How to complete this task:
Give the lines below again exactly, starting with the line that holds "The pixel at (297, 200)" and going on through the line that holds "The pixel (77, 470)".

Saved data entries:
------------------------------
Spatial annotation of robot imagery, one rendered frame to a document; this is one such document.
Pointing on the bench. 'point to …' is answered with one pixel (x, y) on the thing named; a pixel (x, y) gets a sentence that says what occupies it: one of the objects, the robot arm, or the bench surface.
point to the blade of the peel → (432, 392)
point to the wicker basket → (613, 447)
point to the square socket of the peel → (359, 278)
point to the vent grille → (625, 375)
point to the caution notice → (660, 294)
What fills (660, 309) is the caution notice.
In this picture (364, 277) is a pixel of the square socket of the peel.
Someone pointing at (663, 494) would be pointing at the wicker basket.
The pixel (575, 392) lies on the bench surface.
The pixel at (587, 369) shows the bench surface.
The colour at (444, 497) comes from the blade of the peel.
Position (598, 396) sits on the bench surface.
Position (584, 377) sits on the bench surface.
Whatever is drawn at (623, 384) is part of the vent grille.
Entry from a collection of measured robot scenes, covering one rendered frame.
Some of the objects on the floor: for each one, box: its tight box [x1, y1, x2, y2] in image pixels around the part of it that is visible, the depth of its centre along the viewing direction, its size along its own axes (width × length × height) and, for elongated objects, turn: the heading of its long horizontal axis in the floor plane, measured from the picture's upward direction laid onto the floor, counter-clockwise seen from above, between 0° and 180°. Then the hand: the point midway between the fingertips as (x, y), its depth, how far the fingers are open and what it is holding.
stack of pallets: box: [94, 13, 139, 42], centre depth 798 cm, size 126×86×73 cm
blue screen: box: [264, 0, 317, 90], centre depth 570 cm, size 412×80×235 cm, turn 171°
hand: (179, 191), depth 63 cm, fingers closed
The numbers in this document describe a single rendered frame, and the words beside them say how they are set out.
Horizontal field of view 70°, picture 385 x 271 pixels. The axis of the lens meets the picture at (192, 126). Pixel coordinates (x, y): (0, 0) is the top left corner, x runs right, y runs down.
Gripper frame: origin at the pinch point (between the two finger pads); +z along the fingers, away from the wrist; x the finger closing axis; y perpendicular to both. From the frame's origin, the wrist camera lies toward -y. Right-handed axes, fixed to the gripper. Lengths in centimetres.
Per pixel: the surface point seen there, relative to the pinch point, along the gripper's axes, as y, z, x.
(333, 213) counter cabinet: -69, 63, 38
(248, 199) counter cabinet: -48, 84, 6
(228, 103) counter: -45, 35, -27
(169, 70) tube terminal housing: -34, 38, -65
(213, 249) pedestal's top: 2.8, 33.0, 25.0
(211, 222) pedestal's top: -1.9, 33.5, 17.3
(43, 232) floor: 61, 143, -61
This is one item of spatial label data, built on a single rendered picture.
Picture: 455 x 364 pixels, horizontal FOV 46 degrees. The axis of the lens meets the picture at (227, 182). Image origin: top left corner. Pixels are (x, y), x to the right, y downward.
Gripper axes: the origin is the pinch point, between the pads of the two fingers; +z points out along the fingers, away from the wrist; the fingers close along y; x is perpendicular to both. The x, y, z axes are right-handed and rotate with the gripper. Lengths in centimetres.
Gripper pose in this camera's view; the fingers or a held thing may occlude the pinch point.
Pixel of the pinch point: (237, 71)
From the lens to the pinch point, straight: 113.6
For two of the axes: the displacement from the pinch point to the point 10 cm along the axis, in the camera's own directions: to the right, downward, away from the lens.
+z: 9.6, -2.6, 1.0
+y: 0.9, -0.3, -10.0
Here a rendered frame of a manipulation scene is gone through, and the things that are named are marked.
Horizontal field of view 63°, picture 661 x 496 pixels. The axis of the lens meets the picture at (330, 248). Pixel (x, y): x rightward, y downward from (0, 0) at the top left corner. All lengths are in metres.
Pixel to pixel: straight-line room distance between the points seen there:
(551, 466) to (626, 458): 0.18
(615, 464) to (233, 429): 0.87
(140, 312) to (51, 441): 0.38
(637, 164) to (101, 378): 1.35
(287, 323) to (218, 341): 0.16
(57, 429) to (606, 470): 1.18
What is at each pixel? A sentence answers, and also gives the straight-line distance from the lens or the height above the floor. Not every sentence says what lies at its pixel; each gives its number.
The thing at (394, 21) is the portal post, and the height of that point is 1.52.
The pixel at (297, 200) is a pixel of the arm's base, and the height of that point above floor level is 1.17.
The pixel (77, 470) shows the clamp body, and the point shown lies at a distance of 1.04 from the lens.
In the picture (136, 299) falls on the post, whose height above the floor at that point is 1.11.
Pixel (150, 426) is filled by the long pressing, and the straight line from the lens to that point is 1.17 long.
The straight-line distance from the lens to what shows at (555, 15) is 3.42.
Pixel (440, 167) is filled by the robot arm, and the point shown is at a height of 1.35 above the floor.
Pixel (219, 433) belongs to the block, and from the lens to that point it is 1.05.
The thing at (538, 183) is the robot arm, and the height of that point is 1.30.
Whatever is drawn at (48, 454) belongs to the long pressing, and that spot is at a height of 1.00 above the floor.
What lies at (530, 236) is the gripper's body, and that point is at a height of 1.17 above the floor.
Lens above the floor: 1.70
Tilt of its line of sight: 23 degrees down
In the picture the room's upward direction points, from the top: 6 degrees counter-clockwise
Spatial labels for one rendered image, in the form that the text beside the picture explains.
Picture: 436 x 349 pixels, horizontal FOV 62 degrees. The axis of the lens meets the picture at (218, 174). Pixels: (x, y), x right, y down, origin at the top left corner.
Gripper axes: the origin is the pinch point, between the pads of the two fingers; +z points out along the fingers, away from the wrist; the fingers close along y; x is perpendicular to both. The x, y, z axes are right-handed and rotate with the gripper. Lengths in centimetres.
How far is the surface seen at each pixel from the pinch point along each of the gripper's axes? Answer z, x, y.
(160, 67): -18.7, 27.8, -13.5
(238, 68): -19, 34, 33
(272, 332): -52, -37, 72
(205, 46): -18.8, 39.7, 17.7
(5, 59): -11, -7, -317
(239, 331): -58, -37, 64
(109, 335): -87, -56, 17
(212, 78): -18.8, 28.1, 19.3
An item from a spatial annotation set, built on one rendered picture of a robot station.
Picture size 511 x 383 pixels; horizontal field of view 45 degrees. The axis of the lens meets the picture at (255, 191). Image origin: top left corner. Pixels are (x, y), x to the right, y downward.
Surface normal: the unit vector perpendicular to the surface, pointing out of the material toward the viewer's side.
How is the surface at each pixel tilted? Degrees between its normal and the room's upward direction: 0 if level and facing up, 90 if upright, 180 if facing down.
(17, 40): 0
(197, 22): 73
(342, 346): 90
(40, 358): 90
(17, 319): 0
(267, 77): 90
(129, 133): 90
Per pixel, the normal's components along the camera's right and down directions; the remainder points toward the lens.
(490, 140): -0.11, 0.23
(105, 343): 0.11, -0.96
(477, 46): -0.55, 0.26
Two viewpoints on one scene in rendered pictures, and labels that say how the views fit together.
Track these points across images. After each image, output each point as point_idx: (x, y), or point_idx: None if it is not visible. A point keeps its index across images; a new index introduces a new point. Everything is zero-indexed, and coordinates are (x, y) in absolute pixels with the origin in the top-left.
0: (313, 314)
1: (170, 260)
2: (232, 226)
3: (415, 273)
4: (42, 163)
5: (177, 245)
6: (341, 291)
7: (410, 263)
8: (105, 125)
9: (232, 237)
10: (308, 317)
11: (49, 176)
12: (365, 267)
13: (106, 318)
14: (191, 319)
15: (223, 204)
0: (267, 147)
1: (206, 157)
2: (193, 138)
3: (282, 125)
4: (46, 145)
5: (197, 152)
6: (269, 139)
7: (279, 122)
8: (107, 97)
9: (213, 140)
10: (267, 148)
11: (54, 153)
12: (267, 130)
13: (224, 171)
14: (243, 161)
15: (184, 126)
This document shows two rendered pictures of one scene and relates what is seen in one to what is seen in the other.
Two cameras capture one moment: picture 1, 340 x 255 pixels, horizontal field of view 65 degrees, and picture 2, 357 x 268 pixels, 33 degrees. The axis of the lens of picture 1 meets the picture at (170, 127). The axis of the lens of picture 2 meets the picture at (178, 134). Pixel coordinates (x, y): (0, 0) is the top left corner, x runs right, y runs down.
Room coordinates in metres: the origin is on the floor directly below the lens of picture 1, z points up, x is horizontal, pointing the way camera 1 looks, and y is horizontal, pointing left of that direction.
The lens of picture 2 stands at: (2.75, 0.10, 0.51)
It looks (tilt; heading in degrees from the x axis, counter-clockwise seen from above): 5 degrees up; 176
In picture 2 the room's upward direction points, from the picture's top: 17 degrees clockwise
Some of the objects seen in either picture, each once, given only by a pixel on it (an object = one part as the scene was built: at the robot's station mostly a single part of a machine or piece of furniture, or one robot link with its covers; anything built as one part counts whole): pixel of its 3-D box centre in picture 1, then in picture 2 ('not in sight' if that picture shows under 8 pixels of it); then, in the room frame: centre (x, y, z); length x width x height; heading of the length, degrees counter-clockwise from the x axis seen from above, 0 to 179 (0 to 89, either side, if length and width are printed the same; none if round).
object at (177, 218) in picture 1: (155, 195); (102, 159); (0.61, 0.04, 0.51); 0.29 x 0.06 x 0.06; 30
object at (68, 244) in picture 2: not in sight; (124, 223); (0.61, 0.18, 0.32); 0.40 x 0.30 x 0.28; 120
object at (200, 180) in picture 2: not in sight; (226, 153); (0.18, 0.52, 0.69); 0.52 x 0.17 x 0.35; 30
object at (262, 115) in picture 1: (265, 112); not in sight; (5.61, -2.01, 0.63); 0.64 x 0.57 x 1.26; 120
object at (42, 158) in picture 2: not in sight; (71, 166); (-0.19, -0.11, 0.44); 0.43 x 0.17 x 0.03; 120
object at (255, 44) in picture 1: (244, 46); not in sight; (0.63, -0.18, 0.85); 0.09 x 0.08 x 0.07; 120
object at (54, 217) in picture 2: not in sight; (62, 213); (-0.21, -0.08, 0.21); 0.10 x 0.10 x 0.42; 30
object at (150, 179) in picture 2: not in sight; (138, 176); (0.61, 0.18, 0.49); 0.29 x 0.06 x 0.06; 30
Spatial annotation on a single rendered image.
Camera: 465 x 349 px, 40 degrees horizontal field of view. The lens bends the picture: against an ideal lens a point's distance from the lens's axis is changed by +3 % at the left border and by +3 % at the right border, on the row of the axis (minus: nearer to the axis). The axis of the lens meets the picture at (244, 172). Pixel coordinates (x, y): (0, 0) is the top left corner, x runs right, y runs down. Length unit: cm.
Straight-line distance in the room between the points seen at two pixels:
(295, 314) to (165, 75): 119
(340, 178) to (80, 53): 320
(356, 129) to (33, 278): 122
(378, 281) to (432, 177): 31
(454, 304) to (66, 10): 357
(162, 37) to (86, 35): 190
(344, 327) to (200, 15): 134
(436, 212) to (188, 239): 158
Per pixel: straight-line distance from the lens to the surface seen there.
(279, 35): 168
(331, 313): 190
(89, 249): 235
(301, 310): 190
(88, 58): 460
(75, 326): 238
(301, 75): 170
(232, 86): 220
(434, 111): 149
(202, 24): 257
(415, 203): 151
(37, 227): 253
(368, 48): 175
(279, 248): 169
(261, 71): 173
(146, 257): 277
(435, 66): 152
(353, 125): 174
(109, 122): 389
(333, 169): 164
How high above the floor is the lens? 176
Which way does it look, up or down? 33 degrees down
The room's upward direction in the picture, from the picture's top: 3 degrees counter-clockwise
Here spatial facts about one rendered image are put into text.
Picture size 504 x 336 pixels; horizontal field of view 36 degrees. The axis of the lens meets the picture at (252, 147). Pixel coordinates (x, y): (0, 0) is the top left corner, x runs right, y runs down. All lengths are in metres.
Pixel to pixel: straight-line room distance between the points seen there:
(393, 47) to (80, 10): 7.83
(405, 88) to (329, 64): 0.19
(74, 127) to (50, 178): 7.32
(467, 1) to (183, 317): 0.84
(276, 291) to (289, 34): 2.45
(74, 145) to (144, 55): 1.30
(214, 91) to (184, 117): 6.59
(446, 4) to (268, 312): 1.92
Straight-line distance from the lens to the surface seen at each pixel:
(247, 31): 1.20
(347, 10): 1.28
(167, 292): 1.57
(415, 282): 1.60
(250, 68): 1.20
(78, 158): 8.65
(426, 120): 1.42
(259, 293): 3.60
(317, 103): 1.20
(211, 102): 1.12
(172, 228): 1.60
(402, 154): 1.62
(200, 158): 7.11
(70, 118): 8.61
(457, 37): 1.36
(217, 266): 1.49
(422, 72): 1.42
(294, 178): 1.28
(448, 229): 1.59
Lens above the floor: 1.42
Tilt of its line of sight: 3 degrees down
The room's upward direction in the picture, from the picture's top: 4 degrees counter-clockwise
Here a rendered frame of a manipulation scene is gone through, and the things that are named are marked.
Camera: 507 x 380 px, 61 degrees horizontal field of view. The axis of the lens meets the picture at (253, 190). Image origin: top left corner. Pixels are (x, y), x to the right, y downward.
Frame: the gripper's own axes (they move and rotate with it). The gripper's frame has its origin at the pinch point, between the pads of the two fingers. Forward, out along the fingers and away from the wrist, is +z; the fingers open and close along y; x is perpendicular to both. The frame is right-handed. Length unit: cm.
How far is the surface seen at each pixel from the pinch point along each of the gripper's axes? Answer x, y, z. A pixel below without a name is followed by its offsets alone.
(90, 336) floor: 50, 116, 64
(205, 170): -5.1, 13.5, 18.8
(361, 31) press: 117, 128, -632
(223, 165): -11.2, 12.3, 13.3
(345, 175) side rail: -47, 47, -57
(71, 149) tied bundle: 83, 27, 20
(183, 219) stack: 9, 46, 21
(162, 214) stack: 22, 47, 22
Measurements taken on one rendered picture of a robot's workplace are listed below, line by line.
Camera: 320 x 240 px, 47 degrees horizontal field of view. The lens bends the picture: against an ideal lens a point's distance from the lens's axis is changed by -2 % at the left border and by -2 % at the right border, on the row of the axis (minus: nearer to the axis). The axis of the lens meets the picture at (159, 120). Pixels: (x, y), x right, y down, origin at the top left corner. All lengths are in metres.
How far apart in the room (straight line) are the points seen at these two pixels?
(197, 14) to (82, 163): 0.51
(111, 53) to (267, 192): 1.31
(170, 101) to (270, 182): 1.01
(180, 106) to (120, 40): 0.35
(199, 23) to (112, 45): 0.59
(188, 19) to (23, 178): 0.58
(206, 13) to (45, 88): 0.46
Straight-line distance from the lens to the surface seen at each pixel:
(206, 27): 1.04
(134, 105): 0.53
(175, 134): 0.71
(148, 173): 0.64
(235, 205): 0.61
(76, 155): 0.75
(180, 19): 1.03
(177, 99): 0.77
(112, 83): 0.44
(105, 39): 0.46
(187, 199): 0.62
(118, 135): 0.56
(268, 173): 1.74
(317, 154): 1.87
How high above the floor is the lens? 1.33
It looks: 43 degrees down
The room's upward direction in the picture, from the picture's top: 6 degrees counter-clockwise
------------------------------
Expected answer:
The pixel at (297, 200) is a pixel of the arm's base, and the height of that point above floor level is 1.17.
The pixel (77, 470) shows the clamp body, and the point shown lies at a distance of 1.04 from the lens.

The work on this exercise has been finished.